Mesopotamia: Inventing Our World at the Royal Ontario Museum

The accomplishments of ancient Mesopotamian society are being celebrated in a new Toronto exhibit, but the showcase is also shining a light on a contemporary crisis: the looting and destruction of artifacts, architecture and archeological sites in Syria.

Mesopotamia: Inventing Our World at the Royal Ontario Museum

The Royal Ontario Museum is unveiling Mesopotamia: Inventing Our World this weekend, the sole Canadian venue of the show's international tour.

The exhibition explores more than 3,000 years of the ancient society's story through more than 180 priceless artifacts drawn from the vast collection of the British Museum and bolstered by items from the ROM and museums in Chicago, Philadelphia and Detroit.

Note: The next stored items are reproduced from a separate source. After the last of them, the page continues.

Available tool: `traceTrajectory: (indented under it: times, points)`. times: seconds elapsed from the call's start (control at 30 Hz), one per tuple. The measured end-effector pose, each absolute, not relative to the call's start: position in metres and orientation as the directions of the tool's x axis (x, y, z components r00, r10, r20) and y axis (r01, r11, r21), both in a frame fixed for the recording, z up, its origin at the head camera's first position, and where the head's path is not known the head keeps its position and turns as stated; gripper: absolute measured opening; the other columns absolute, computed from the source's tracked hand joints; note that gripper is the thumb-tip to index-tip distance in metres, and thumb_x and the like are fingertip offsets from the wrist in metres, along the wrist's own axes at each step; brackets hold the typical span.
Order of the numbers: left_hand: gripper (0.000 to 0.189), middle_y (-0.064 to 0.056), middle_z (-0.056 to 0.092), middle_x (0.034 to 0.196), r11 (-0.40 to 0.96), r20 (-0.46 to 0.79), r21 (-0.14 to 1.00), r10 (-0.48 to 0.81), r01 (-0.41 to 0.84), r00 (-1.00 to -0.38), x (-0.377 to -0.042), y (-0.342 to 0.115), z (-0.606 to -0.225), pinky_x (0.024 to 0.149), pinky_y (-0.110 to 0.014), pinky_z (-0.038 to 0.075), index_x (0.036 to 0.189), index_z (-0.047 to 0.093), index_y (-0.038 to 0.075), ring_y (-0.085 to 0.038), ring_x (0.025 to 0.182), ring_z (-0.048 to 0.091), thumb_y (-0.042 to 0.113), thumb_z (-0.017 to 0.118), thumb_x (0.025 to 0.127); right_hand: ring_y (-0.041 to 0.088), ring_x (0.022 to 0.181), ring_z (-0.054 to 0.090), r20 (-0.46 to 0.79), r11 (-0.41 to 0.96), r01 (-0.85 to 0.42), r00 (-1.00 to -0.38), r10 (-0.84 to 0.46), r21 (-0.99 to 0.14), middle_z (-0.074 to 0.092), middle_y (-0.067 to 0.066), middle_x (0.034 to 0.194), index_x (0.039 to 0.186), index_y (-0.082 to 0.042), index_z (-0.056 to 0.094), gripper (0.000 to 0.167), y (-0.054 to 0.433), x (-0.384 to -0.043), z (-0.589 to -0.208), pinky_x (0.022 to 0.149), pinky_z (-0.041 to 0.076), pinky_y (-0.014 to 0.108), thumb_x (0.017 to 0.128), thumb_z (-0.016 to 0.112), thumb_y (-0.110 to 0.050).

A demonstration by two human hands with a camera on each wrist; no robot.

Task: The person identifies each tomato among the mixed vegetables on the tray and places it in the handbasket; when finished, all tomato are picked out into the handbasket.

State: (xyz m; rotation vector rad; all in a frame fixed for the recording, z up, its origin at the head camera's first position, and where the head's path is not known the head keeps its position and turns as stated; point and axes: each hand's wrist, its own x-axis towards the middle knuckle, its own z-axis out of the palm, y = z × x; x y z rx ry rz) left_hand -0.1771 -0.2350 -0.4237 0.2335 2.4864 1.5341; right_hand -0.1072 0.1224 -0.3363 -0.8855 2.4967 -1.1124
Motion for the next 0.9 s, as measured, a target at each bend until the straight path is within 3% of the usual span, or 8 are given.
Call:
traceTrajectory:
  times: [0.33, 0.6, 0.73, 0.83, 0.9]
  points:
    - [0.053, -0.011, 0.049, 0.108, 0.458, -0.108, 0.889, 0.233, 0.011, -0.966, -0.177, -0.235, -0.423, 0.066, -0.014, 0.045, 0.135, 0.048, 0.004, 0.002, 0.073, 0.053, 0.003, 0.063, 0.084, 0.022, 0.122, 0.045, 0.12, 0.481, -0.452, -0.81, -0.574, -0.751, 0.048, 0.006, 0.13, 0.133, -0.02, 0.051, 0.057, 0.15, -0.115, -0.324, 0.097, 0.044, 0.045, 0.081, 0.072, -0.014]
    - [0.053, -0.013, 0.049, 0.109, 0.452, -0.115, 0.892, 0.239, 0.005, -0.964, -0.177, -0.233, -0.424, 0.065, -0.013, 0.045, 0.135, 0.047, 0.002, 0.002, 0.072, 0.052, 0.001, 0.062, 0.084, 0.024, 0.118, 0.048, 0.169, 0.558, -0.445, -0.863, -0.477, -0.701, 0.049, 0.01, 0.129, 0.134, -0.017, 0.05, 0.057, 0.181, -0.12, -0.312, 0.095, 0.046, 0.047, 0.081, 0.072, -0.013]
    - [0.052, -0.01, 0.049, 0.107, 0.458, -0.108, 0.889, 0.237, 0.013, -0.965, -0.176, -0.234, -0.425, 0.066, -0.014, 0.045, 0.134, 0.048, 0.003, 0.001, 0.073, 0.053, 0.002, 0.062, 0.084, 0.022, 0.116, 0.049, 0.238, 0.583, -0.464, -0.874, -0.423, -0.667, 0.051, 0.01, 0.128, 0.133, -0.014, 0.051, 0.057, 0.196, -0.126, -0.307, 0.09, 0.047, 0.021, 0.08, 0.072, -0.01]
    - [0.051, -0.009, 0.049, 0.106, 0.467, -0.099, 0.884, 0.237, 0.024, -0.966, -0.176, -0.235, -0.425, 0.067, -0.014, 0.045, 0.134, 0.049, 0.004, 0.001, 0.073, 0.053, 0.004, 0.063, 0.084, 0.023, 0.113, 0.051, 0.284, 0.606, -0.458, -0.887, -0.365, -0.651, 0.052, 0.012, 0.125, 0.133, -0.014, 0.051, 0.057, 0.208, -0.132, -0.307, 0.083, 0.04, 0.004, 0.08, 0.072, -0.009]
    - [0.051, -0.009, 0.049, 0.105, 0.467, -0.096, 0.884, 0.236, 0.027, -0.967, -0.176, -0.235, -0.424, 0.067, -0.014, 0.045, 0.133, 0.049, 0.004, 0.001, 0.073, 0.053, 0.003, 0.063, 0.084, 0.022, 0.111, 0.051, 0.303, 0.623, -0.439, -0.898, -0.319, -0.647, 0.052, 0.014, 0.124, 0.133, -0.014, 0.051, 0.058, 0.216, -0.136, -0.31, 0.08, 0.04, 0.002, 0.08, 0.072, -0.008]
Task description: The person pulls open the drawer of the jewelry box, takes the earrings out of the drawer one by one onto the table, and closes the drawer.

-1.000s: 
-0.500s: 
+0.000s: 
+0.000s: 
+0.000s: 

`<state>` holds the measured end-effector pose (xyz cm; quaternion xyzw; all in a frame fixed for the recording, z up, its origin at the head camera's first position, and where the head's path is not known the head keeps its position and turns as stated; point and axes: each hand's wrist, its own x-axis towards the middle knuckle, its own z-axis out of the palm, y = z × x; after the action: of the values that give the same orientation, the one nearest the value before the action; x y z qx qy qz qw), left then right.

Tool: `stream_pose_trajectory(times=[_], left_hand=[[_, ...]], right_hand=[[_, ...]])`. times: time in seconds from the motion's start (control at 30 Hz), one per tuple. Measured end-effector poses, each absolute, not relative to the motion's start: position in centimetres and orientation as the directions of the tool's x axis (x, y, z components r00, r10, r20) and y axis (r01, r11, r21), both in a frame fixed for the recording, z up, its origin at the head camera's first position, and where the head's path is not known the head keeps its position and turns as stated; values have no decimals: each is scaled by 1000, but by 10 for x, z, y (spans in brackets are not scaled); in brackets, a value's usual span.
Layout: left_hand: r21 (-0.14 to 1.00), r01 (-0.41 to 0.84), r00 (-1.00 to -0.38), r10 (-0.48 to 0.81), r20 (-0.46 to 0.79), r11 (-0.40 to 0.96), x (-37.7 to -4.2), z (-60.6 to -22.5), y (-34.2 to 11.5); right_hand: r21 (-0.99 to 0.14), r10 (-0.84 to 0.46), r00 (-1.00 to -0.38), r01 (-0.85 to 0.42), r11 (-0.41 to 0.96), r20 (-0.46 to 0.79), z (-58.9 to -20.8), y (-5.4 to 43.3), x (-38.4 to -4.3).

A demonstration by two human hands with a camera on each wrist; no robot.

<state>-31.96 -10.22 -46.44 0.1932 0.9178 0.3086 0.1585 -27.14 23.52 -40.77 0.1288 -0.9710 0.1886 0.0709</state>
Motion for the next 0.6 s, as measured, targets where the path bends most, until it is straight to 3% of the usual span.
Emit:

The ROM's main exhibit has a sister show called Catastrophe, which delves into the looting of Baghdad's Iraq Museum beginning in April 2003.

Mesopotamia: Inventing Our World at the Royal Ontario Museum
Mesopotamia: Inventing Our World explores more than 3,000 years of the ancient society's story through more than 180 priceless artifacts, many never before seen in Canada [Credit:John Rieti/CBC]
Ancient Mesopotamia — encompassing present-day Iraq, northeastern Syria and southeastern Turkey — "is one of the biggest cradles of civilization," said Clemens Reichel, ROM's associate curator for the ancient Near East and professor of Mesopotamian archeology at the University of Toronto.

The teams developing the two exhibits felt strongly about not just exploring the area's past, but also "its present-day challenges," he told CBC News.

Mesopotamia: Inventing Our World at the Royal Ontario Museum
'We shouldn't just talk about the past, we should talk about the present as well,' says ROM Mesopotamian expert Clemens Reichel [Credit: John Rieti/CBC]
Starting in 2003, 15,000 artifacts were stolen from Iraq "and many other terrible things happened in that country — to archeological sites, to its cultural heritage — and we really felt that this point should be brought across in our exhibits. We shouldn't just talk about the past, we should talk about the present as well."

Amid the recent rise in violence in Syria, UNESCO revealed on Thursday that six world heritage sites in the war-ravaged country are in "imminent danger" and need safeguarding from the looting and destruction of valuable artifacts and delicate, ancient sites.